I'm new to the device.

The goal is to measure the impedance an antenna driven by balanced line
(here window line) without a balun.

At the moment connecting one side of the line to center of Port 1 and the
other side to device ground sounds reasonable if the VNA itself is
unconnected to rf ground.

There's a way to set the Smith chart reference impedance to the
hypothetical 420 ohm line, I think.


Thanks,

Chris,
NQ8Z

--

*Dave - WØLEV*


--
Dave - WØLEV

Thanks for the useful replies!

I neglected to say that this is for a specialized fan doublet antenna operating below 15 MHz. In actual operation a traditional 1:1 current balun is in place prior to the connection with the radio. The impedance output of the balun is unbalanced and presumably easy to measure.

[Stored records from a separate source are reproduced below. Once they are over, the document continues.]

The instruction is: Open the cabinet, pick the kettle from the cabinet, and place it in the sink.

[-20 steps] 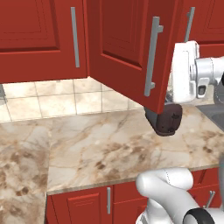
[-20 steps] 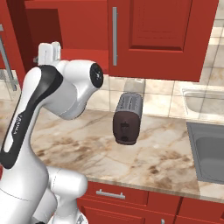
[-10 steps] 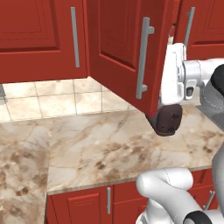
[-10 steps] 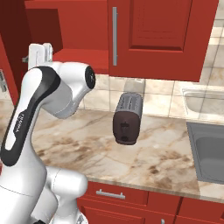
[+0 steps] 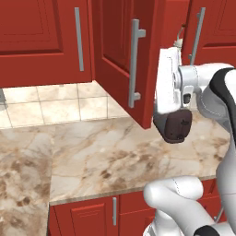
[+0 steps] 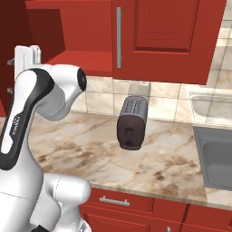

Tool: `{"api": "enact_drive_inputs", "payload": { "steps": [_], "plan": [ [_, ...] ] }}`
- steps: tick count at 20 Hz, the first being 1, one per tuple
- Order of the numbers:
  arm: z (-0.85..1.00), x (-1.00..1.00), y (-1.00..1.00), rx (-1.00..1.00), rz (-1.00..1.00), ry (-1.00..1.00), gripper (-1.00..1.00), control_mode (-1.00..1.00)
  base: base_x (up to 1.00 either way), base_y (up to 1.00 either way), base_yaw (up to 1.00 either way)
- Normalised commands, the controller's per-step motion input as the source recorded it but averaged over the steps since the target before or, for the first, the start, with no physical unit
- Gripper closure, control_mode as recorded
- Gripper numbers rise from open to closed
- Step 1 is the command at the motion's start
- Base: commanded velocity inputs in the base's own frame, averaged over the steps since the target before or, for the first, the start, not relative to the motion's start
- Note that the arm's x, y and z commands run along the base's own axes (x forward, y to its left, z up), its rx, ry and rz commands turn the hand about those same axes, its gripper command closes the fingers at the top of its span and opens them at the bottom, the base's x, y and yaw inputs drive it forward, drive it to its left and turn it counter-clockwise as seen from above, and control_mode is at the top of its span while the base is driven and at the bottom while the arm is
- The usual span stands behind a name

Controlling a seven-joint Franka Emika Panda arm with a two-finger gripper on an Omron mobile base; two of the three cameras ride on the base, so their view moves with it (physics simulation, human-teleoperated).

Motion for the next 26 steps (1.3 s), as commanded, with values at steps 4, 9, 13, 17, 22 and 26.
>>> {"api": "enact_drive_inputs", "payload": {
  "steps": [4, 9, 13, 17, 22, 26],
  "plan": [
    [-0.08, 0.0, 0.42, 0.0, 0.04, 0.0, -1.0, -1.0, 0.0, 0.0, 0.0],
    [-0.08, 0.0, 0.39, 0.0, 0.01, 0.0, -1.0, -1.0, 0.0, 0.0, 0.0],
    [-0.01, 0.04, 0.23, 0.0, 0.0, 0.0, -1.0, -1.0, 0.0, 0.0, 0.0],
    [0.0, 0.06, 0.05, 0.0, 0.0, 0.0, -1.0, -1.0, 0.0, 0.0, 0.0],
    [0.0, 0.0, -0.25, 0.0, 0.0, 0.0, -1.0, -1.0, 0.0, 0.0, 0.0],
    [0.0, 0.0, -0.42, 0.0, 0.0, 0.0, -1.0, -1.0, 0.0, 0.0, 0.0]
  ]
}}
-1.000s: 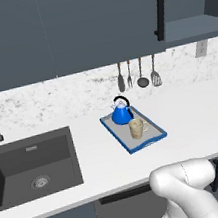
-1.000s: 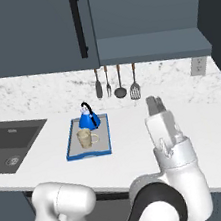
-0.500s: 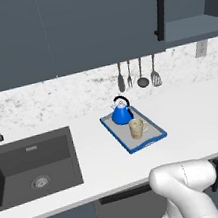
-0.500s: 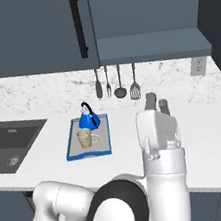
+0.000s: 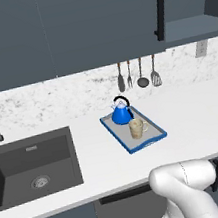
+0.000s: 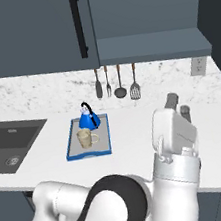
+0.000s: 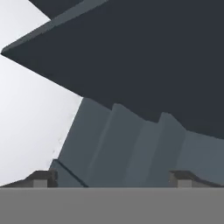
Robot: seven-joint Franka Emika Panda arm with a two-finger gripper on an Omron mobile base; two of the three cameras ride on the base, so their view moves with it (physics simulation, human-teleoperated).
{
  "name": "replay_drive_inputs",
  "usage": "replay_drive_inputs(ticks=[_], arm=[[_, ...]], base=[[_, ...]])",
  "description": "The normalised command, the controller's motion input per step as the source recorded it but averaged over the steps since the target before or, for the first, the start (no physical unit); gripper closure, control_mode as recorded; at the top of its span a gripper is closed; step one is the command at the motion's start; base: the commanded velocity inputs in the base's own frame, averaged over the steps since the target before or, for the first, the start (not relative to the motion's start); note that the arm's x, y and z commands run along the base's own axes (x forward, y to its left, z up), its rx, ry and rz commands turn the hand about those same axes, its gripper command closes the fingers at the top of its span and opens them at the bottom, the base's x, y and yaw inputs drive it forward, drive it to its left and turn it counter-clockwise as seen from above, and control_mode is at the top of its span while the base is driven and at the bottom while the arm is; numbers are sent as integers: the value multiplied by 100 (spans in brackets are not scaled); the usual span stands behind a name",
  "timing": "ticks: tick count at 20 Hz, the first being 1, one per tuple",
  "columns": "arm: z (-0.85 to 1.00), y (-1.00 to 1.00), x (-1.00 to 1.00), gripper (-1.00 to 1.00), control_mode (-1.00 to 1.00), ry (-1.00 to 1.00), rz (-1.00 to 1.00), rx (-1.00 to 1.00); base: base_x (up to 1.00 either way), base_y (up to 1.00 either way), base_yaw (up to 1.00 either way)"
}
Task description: Pick the kettle from the counter and place it on the tray. Then pick the mug from the cabinet and place it on the tray. Then close the cabinet doors.
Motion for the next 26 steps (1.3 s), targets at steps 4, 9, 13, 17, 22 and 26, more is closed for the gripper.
replay_drive_inputs(ticks=[4,9,13,17,22,26], arm=[[4,-24,-27,-100,-100,33,-20,17],[0,-23,-46,-100,-100,23,-19,16],[0,-34,-42,-100,-100,15,-15,16],[0,-29,-48,-100,-100,9,-12,9],[-4,-25,-64,-100,-100,0,-12,4],[-1,-42,-22,-100,-100,0,-13,2]], base=[[0,0,0],[0,0,0],[0,0,0],[0,0,0],[0,0,0],[0,0,0]])
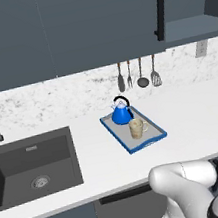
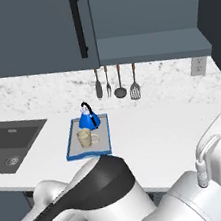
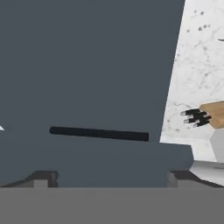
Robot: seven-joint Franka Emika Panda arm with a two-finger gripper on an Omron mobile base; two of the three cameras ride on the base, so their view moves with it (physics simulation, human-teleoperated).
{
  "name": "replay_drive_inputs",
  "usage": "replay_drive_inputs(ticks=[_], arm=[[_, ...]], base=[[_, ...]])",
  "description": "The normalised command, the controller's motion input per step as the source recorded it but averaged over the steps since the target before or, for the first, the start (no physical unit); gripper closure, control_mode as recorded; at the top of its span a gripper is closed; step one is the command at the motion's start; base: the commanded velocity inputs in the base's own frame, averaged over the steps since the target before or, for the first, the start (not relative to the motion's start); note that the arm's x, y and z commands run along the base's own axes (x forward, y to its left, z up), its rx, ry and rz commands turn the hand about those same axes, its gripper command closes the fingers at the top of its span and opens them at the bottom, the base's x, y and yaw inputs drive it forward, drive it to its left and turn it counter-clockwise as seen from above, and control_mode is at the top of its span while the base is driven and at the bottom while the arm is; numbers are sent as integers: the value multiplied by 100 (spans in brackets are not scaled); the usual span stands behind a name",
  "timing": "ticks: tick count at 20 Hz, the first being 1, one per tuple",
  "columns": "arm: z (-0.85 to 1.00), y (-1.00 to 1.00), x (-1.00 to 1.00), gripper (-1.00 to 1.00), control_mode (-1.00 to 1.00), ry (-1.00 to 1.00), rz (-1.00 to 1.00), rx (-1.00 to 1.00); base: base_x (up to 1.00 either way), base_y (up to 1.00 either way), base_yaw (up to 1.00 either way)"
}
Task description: Pick the kettle from the counter and place it on the tray. Then pick the mug from the cabinet and place it on the tray. Then close the cabinet doors.
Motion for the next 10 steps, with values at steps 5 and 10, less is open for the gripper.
replay_drive_inputs(ticks=[5,10], arm=[[0,-49,0,-100,-100,2,-12,0],[-6,-39,8,-100,-100,6,-6,0]], base=[[0,0,0],[0,0,0]])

Both balanced line wires have a very high DC resistance to ground; they're shorted to ground when not operating for lightning protection. At the antenna end of the transmission line a 50K ohm resistor is across the lines for DC continuity testing.

Chris

Hello

I have developed with my NanoVNA multi-doublet antennas and even a double-doublet with traps (17-15-12-10 m). Whether you subsequently use a line of parallel wires or not, the important thing is to measure the impedance according to the frequency of your antenna alone, in position.

The final antenna descent of my multi-doublets is a coaxial cable (between 10 and 30 m). The cable is in place and it is grounded flush with the station. I take the measurement from the lower end of the cable having calibrated at the upper level of the cable with my NanoVNA connected to the PC on which nanovan-saver is running.

The measurements are not a problem and they are correct because, then, I correct the impedance of the antenna at the center of the multidoublet by discrete elements (capacitor coils) whose values ​​I calculate from the impedance measured by the NanoVNA. Once the discrete components are in place (and measured), what I see with the NanoVNA is consistent with my calculations.

** So the initial measurement is good. **

So:
• No need for a balun
• No need to isolate the NanaoVNA
• You can use nanovna-saver at the bottom, it will save you from tearing your eyes.

But, in your case, you need a coaxial that goes up, at least for the measurement, to the center of the antenna. You could integrate the end of the parallel line during the calibration, with 50 Ω , but, I don't have the experience. I nevertheless checked that it worked with 93 Ω coaxial.

I see no point in carrying out the descent of a multidoublet, almost bi-resonant, with a two-wire line while it works very well with coaxial, without balun but that is another story than the measurement of the antenna.

On which bands do you want to operate your multidoublet?
--
73
François

I mis-spoke: The impedance at the end of the transmission line, not the actual antenna impedance at the junction between the antenna and antenna line, is what I'm looking for. Given that the window line is short, ~80 ft, and lossless, once I have the impedance at the end it can be rotated ("towards load") on the Smith chart to get the impedance at the antenna at a particular frequency.

Might try TDR mode to get the actual length of the window line.

I'm hoping to run on 160, 80, 60, 40, 30, and 20 m bands. All at low power, 40W.

Chris

If your design is to use this as an 80 foot two-wire line, then measuring the impedance at the center of the multidoublet is, in fact, not of much interest.

On the other hand, if, to develop the lengths of your multidoublet, in order to match the various resonances, already the agreement of each strand reacts on the others, the fact of measuring through the bifilar line, will go a long way complicate interpretation. Let me explain :

It may be that a resonance (antenna + line) appearing too low in frequency will be even lower if you shorten a strand.

Either way, measuring through the caoxail, calibrating on the low end of your two-wire line, without a balun, will work just fine. Interpreting the results to correct the antenna will be more complicated.
--
F1AMM
François